Why You Need Soft Water

When soap reacts with hard water, the result is a white precipitate known as “soap scum” instead of the frothy lather used to effectively clean your dishes, clothes, and skin. waterstains Waterstains on a bath faucet. Soap scum leaves unsightly blemishes on your glassware as well as a thick layer of limescale across bathtubs and showers. Bathing in hard water makes skin dry, itchy, and irritated.

Over time, this same build-up of scum begins to clog your plumbing and diminish the efficiency of your water heater, eventually necessitating expensive replacement costs. Additionally, hardness minerals can cloud your ice cubes and contribute to unwanted tastes in cooked foods such as vegetables and pastas.

Anyone who has ever had to hide their cloudy drinking glasses from guests or spent hours scrubbing stubborn stains in the bathroom understands the difficulties of living with hard water.
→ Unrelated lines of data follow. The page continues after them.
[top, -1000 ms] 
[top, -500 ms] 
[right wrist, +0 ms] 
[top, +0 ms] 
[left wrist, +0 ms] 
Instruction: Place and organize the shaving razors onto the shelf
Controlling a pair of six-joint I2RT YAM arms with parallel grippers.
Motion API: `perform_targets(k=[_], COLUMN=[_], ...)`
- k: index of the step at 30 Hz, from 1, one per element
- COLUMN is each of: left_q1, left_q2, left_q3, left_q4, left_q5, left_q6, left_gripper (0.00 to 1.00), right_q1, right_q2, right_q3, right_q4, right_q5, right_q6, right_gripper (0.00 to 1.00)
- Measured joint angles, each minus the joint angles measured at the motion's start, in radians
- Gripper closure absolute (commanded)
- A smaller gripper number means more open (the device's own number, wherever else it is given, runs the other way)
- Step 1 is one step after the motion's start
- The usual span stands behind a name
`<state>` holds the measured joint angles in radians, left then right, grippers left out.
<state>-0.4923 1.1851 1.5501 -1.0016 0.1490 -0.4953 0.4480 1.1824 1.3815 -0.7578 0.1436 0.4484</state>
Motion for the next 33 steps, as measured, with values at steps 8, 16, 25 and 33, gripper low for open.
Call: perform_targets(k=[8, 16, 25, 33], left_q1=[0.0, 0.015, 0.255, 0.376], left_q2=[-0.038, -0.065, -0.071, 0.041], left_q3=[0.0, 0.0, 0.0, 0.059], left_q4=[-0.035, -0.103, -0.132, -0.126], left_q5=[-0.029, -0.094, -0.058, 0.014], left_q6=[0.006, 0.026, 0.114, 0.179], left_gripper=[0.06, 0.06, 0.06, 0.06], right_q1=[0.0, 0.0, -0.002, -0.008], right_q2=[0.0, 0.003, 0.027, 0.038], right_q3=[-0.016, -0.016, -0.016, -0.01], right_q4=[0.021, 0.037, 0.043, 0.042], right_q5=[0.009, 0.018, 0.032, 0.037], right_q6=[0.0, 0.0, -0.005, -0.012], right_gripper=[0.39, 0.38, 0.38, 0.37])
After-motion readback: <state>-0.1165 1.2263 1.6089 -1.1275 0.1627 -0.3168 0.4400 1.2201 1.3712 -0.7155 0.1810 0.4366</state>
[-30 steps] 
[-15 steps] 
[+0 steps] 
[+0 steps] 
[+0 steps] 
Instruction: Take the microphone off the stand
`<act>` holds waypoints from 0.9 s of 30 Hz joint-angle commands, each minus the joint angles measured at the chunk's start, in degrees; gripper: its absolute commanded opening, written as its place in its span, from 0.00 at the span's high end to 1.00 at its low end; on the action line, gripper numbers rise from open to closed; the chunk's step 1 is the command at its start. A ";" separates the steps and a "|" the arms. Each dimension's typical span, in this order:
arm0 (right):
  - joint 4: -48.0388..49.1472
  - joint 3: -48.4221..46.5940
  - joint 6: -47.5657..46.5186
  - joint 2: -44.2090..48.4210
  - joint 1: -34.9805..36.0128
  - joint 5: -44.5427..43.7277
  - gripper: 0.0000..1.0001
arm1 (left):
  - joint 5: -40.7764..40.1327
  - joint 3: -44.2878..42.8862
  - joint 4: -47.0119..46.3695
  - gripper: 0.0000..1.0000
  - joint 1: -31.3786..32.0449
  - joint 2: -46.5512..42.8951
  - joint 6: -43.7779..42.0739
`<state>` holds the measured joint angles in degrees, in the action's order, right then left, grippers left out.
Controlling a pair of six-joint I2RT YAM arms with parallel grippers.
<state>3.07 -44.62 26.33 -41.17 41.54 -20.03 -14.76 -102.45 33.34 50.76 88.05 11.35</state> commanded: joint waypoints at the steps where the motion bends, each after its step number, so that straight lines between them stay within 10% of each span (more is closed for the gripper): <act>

By contrast, an effective water softener will save you money on clothes, dishes, soap and other cleaning agents, and electricity bills.

How Water Softening Works

The most common way to soften water involves an ion exchange process to replace hardness minerals in the water with another substance, such as sodium. Typically, water softeners are filled with beads of resin. Each bead of resin contains a slight electric charge which binds sodium ions to its surface.  As hard water pours into the softener, it flows through the resin beads. The hardness minerals in the water have a stronger attraction to the beads than the sodium. Therefore, they attach themselves to the beads and displace the sodium ions. This is why the process is known as an ion exchange.

Eventually, the resin is coated in hardness ions and can no longer effectively soften the water.  At this point, the softener will begin its “regeneration” cycle to cleanse the resin. In regeneration, a brine solution featuring an extreme concentration of sodium ions is delivered from the brine tank to the softener. The salty brine reverses the ion exchange process to scrub the hardness from the resin before being flushed away, leaving the softener once again ready to remove calcium and magnesium ions from hard water.

While the market offers other softening options such as chemical treatment and magnetic water softening, these methods range from significantly less effective to downright useless. Tried and true mechanical water softeners are the best performing, longest lasting softeners available. Recent advances in technology have greatly reduced the amount of electricity and sodium used by modern water softeners, and a high quality softener should be an essential part of any modern home.